§ **EXERCISE REQUIREMENTS**
Your answer should reproduce the full set of records exactly as given.

Source data:
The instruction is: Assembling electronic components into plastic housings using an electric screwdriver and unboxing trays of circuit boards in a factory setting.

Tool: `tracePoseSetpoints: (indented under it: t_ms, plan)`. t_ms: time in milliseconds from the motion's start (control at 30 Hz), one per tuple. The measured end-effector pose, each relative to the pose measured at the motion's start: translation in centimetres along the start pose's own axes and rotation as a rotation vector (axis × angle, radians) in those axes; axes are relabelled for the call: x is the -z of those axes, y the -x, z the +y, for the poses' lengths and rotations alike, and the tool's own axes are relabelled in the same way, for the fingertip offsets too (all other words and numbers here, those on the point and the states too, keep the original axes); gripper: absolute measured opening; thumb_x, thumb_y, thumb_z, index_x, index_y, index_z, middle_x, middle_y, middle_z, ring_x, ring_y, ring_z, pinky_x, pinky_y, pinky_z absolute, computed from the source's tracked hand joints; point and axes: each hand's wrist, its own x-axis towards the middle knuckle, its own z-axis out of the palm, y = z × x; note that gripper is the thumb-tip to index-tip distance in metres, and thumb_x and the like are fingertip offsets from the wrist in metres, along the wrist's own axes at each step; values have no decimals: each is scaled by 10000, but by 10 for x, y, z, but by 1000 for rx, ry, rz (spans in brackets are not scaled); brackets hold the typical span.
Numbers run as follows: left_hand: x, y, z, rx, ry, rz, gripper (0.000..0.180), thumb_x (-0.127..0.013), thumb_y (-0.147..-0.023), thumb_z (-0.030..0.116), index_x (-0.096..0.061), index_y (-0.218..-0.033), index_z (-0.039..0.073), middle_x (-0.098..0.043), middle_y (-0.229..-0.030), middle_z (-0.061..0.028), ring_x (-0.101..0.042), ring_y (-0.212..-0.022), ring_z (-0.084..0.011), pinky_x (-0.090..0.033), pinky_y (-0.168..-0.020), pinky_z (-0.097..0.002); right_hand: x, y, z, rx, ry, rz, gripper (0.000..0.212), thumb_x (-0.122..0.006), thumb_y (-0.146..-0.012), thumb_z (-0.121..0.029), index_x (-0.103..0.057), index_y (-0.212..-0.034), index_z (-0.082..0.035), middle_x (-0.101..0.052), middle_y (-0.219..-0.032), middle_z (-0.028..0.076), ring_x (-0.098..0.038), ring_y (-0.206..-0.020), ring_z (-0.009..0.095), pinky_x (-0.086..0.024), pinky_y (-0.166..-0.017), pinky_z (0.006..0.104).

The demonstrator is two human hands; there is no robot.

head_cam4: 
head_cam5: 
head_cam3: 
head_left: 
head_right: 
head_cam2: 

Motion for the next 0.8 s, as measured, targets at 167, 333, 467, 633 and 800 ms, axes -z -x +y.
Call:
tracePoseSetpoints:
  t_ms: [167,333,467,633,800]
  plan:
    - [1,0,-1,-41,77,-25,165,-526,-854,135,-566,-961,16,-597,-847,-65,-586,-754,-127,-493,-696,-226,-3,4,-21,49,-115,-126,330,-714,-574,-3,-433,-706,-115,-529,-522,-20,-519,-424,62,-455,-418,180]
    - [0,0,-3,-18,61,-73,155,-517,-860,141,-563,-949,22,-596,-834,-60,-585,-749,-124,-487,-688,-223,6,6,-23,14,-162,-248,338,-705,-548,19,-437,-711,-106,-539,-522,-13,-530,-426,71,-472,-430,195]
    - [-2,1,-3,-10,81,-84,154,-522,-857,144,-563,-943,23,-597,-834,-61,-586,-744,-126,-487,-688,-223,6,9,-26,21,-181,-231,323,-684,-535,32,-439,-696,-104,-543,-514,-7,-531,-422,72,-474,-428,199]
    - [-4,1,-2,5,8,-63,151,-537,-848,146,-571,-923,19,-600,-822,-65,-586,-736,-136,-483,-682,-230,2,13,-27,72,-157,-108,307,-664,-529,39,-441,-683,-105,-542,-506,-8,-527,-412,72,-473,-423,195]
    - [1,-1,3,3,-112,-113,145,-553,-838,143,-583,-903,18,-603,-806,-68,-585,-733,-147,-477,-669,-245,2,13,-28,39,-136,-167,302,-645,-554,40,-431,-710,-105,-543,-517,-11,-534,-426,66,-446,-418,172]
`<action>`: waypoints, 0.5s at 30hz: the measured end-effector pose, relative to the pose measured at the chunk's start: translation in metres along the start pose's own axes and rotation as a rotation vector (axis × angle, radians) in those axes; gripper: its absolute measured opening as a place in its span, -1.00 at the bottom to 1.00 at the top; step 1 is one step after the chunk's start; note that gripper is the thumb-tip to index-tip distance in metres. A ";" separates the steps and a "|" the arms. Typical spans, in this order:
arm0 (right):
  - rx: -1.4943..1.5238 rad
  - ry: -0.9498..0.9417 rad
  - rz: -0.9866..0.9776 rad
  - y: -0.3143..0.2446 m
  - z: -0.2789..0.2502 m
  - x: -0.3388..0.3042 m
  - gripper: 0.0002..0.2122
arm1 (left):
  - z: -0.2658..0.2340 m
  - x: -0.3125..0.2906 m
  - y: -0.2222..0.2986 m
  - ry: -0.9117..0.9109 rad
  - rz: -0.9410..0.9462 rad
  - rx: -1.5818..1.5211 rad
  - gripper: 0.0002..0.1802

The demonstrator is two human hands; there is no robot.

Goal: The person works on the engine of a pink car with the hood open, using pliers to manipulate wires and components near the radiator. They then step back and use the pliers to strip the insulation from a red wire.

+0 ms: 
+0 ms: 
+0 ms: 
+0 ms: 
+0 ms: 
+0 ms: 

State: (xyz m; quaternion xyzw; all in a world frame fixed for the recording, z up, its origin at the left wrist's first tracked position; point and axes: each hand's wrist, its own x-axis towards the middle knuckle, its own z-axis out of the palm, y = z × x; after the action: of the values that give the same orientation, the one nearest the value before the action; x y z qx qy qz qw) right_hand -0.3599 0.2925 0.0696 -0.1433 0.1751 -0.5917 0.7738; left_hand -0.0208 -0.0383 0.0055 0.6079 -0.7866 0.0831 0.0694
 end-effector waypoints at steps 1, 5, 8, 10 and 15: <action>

§ **TASK RESPONSE**
The instruction is: Assembling electronic components into plastic housings using an electric screwdriver and unboxing trays of circuit boards in a factory setting.

Tool: `tracePoseSetpoints: (indented under it: t_ms, plan)`. t_ms: time in milliseconds from the motion's start (control at 30 Hz), one per tuple. The measured end-effector pose, each relative to the pose measured at the motion's start: translation in centimetres along the start pose's own axes and rotation as a rotation vector (axis × angle, radians) in those axes; axes are relabelled for the call: x is the -z of those axes, y the -x, z the +y, for the poses' lengths and rotations alike, and the tool's own axes are relabelled in the same way, for the fingertip offsets too (all other words and numbers here, those on the point and the states too, keep the original axes); gripper: absolute measured opening; thumb_x, thumb_y, thumb_z, index_x, index_y, index_z, middle_x, middle_y, middle_z, ring_x, ring_y, ring_z, pinky_x, pinky_y, pinky_z absolute, computed from the source's tracked hand joints; point and axes: each hand's wrist, its own x-axis towards the middle knuckle, its own z-axis out of the palm, y = z × x; note that gripper is the thumb-tip to index-tip distance in metres, and thumb_x and the like are fingertip offsets from the wrist in metres, along the wrist's own axes at each step; values have no decimals: each is scaled by 10000, but by 10 for x, y, z, but by 1000 for rx, ry, rz (spans in brackets are not scaled); brackets hold the typical span.
Numbers run as follows: left_hand: x, y, z, rx, ry, rz, gripper (0.000..0.180), thumb_x (-0.127..0.013), thumb_y (-0.147..-0.023), thumb_z (-0.030..0.116), index_x (-0.096..0.061), index_y (-0.218..-0.033), index_z (-0.039..0.073), middle_x (-0.098..0.043), middle_y (-0.229..-0.030), middle_z (-0.061..0.028), ring_x (-0.101..0.042), ring_y (-0.212..-0.022), ring_z (-0.084..0.011), pinky_x (-0.090..0.033), pinky_y (-0.168..-0.020), pinky_z (-0.097..0.002); right_hand: x, y, z, rx, ry, rz, gripper (0.000..0.212), thumb_x (-0.122..0.006), thumb_y (-0.146..-0.012), thumb_z (-0.121..0.029), index_x (-0.103..0.057), index_y (-0.212..-0.034), index_z (-0.082..0.035), middle_x (-0.101..0.052), middle_y (-0.219..-0.032), middle_z (-0.028..0.076), ring_x (-0.098..0.038), ring_y (-0.206..-0.020), ring_z (-0.009..0.095), pinky_x (-0.086..0.024), pinky_y (-0.166..-0.017), pinky_z (0.006..0.104).

The demonstrator is two human hands; there is no robot.

head_cam4: 
head_cam5: 
head_cam3: 
head_left: 
head_right: 
head_cam2: 

Motion for the next 0.8 s, as measured, targets at 167, 333, 467, 633 and 800 ms, axes -z -x +y.
Call:
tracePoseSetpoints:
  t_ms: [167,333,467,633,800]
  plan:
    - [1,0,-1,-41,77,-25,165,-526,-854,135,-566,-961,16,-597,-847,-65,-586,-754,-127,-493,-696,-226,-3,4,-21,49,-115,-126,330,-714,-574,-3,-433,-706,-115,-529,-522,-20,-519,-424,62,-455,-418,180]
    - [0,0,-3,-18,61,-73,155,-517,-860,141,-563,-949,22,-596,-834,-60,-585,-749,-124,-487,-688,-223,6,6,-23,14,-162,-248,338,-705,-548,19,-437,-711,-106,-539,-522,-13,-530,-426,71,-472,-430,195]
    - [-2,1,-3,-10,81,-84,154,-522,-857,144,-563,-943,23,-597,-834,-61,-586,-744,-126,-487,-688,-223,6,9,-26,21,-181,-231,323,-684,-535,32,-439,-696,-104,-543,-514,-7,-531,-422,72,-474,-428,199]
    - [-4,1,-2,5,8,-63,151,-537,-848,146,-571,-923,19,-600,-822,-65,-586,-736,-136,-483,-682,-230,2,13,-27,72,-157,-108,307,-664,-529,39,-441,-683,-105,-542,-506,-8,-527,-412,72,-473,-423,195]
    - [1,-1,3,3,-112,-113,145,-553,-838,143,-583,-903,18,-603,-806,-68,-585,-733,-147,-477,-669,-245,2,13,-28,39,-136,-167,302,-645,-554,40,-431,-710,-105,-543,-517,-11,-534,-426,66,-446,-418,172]
`<action>`: waypoints, 0.5s at 30hz: the measured end-effector pose, relative to the pose measured at the chunk's start: translation in metres along the start pose's own axes and rotation as a rotation vector (axis × angle, radians) in those axes; gripper: its absolute measured opening as a place in its span, -1.00 at the bottom to 1.00 at the top; step 1 is one step after the chunk's start; note that gripper is the thumb-tip to index-tip distance in metres. A ";" separates the steps and a "|" the arms. Typical spans, in this order:
arm0 (right):
  - rx: -1.4943..1.5238 rad
  - ry: -0.9498..0.9417 rad
  - rz: -0.9866..0.9776 rad
  - y: -0.3143..0.2446 m
  - z: -0.2789..0.2502 m
  - x: -0.3388..0.3042 m
  - gripper: 0.0002..0.2122
arm1 (left):
  - z: -0.2658..0.2340 m
  - x: -0.3125..0.2906 m
  - y: -0.2222..0.2986 m
  - ry: -0.9117..0.9109 rad
  - rz: -0.9410..0.9462 rad
  - rx: -1.5818..1.5211 rad
  - gripper: 0.0002..0.1802

The demonstrator is two human hands; there is no robot.

Goal: The person works on the engine of a pink car with the hood open, using pliers to manipulate wires and components near the radiator. They then step back and use the pliers to strip the insulation from a red wire.

+0 ms: 
+0 ms: 
+0 ms: 
+0 ms: 
+0 ms: 
+0 ms: 

State: (xyz m; quaternion xyzw; all in a world frame fixed for the recording, z up, its origin at the left wrist's first tracked position; point and axes: each hand's wrist, its own x-axis towards the middle knuckle, its own z-axis out of the palm, y = z × x; after the action: of the values that give the same orientation, the one nearest the value before the action; x y z qx qy qz qw) right_hand -0.3599 0.2925 0.0696 -0.1433 0.1751 -0.5917 0.7738; left_hand -0.0208 -0.0383 0.0055 0.6079 -0.7866 0.0831 0.0694
 end-effector waypoints at steps 1, 5, 8, 10 and 15: <action>

The complete answer has been presented.